**Task statement**
Pull each line containing "lower" from the data.

[Records for this task — start]

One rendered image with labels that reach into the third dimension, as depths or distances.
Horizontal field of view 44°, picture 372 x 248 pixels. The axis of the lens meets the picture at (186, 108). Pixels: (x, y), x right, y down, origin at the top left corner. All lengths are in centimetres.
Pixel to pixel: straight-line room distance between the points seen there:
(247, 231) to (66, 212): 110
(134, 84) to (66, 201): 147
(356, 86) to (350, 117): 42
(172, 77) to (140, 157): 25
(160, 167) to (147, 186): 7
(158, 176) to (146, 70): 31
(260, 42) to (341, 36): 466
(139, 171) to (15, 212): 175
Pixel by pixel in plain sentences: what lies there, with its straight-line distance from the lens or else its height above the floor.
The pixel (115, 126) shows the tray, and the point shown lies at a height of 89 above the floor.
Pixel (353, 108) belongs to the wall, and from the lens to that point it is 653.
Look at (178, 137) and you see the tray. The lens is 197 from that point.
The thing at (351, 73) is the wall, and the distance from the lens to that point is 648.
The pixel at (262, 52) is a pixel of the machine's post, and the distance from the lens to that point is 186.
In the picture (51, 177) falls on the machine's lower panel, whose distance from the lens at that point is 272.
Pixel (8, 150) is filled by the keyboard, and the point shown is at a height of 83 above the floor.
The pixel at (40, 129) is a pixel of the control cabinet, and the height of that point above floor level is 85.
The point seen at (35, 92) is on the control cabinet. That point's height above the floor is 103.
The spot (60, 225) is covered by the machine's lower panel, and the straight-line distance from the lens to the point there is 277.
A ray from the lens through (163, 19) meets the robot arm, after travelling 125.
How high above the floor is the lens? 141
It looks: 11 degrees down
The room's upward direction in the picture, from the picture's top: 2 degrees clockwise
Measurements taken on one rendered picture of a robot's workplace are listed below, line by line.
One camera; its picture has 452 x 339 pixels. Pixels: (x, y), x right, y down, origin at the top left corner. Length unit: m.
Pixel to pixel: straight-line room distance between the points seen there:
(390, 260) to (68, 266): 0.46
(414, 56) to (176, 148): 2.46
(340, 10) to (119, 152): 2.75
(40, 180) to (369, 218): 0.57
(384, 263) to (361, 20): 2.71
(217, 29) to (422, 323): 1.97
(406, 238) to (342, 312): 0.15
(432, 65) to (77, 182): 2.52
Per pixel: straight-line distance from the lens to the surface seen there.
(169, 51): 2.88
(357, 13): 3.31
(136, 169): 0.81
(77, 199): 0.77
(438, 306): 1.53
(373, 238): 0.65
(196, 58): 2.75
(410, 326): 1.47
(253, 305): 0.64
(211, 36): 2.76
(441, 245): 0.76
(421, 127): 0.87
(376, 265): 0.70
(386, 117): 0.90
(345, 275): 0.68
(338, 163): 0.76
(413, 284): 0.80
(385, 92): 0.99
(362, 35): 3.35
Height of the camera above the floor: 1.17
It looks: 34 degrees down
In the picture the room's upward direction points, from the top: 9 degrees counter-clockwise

[Records for this task — finish]

**Task answer**
In the picture (51, 177) falls on the machine's lower panel, whose distance from the lens at that point is 272.
The spot (60, 225) is covered by the machine's lower panel, and the straight-line distance from the lens to the point there is 277.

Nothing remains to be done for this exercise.